SUPREME COURT OF NEW YORK, APPELLATE DIVISION, SECOND DEPARTMENT


July 22, 1968

FRANCES MCDONALD, RESPONDENT,
v.
CARL MCDONALD, APPELLANT

Rabin, Acting P. J., Hopkins, Benjamin, Munder and Martuscello, JJ., concur.

At the conclusion of the trial of the matrimonial action at bar, an informal conference was held by the trial court and the parties' attorneys concerning, inter alia, appellant's liability for unpaid temporary alimony and an unpaid counsel fee, which had been fixed by an August, 1964, order granting respondent pendente lite relief. Though the holding of the conference is conceded by the parties' briefs in this court, no record of the conference itself was made. According to appellant, he protested respondent's oral application for an order directing entry of a money judgment for unpaid sums due under the August, 1964, order because he had not theretofore received the notice required by section 244 of the Domestic Relations Law. According to respondent, appellant joined in the submission to the trial court of the issues raised by respondent's application.

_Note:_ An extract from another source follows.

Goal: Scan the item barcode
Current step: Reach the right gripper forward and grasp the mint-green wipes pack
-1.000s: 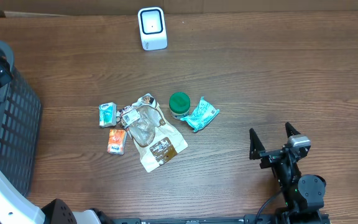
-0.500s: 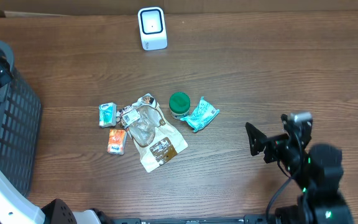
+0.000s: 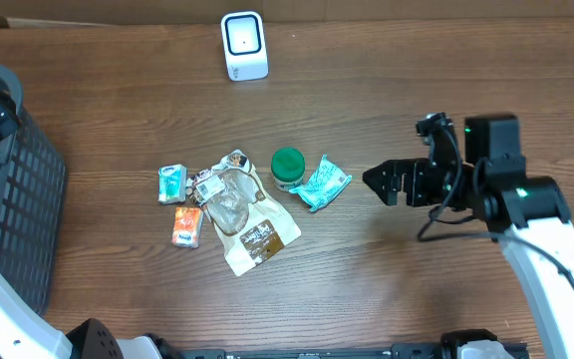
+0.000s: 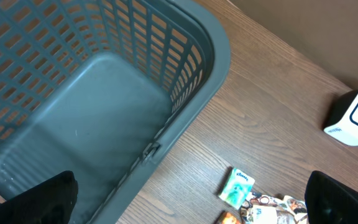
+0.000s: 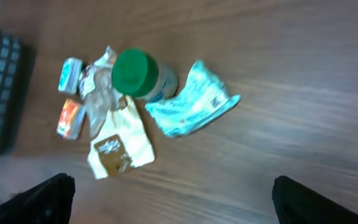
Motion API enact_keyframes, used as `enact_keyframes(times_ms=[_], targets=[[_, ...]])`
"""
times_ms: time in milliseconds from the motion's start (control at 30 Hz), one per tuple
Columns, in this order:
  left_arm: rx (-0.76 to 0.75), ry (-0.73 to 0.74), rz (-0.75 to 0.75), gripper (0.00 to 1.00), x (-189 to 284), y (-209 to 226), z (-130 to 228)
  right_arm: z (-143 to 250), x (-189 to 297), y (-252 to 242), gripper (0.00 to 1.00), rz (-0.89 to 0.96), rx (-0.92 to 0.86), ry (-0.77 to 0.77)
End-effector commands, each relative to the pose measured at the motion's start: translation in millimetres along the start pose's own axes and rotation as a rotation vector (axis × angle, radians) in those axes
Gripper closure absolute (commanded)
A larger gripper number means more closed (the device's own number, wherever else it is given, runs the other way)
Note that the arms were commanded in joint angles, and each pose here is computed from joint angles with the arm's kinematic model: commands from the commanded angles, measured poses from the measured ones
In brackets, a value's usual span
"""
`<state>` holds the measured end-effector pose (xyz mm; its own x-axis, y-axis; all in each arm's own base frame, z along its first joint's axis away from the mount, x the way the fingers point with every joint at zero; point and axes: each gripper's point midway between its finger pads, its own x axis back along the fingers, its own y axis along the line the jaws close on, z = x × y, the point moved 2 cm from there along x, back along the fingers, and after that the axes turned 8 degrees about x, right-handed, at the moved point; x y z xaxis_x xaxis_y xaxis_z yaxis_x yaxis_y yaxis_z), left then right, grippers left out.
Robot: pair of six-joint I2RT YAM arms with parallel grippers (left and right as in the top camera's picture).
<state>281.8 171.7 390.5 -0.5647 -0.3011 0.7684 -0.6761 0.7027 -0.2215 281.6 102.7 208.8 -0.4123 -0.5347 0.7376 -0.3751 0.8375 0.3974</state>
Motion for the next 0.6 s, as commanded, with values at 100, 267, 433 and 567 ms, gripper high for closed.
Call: enact_keyframes(times_ms=[100,267,433,567], targets=[[0.011,-0.021,0.005,0.00,6,0,-3,-4,-22,10,0.19,-0.163,-0.052,0.058],[0.011,-0.021,0.005,0.01,6,0,-3,-3,-43,0,0.59,-0.160,-0.202,0.108],[0.011,-0.021,0.005,0.00,6,0,-3,-2,-75,-2,0.74,-0.120,-0.320,0.156],[0.011,-0.021,0.004,0.00,6,0,-3,-1,-106,4,0.83,-0.054,-0.382,0.175]])
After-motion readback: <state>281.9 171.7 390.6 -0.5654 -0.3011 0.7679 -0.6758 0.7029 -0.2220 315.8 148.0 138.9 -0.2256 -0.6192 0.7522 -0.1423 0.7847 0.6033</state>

The record before us does not show that appellant objected to the submission to the trial court; nor does it show conclusively that he joined in it. Indeed, the record may be read in support of the contrary contentions of each of the parties concerning whether appellant chose to relinquish his rights under section 244 of the Domestic Relations Law. In St. Germain v. St. Germain (25 A.D.2d 568), we held that section 244 of the Domestic Relations Law envisions an adversary proceeding held on appropriate notice. Absent a record created by such a proceeding, we are unable to review the exercise of Special Term's discretion in granting or denying such a motion (cf. Lewandoski v. Lewandoski, 278 App. Div. 1004). Undoubtedly parties may, in many respects, effectively resolve issues between them without adhering to procedures established by statute for their protection. Hence, we would not think it intolerable if, immediately subsequent to a matrimonial trial, the parties agreed to the submission of the issue of arrearages to the trial court without the making of a formal motion and the holding of a formal adversary proceeding. However, evidence of such a submission must unequivocally appear in the record for, in substance, the parties thereby forego the advantages of a formal adversary proceeding and absence of such record precludes an appellate review of Special Term's determination.

Disposition

Order of the Supreme Court, Queens County, dated December 11, 1967, which denied defendant's motion to set aside a decision and, inter alia , directed entry of a money judgment against him for accrued alimony, reversed, on the law, without costs, and motion remitted to the Special Term in accordance with the views herein. The findings of fact below have not been affirmed.

19680722

© 1998 VersusLaw Inc.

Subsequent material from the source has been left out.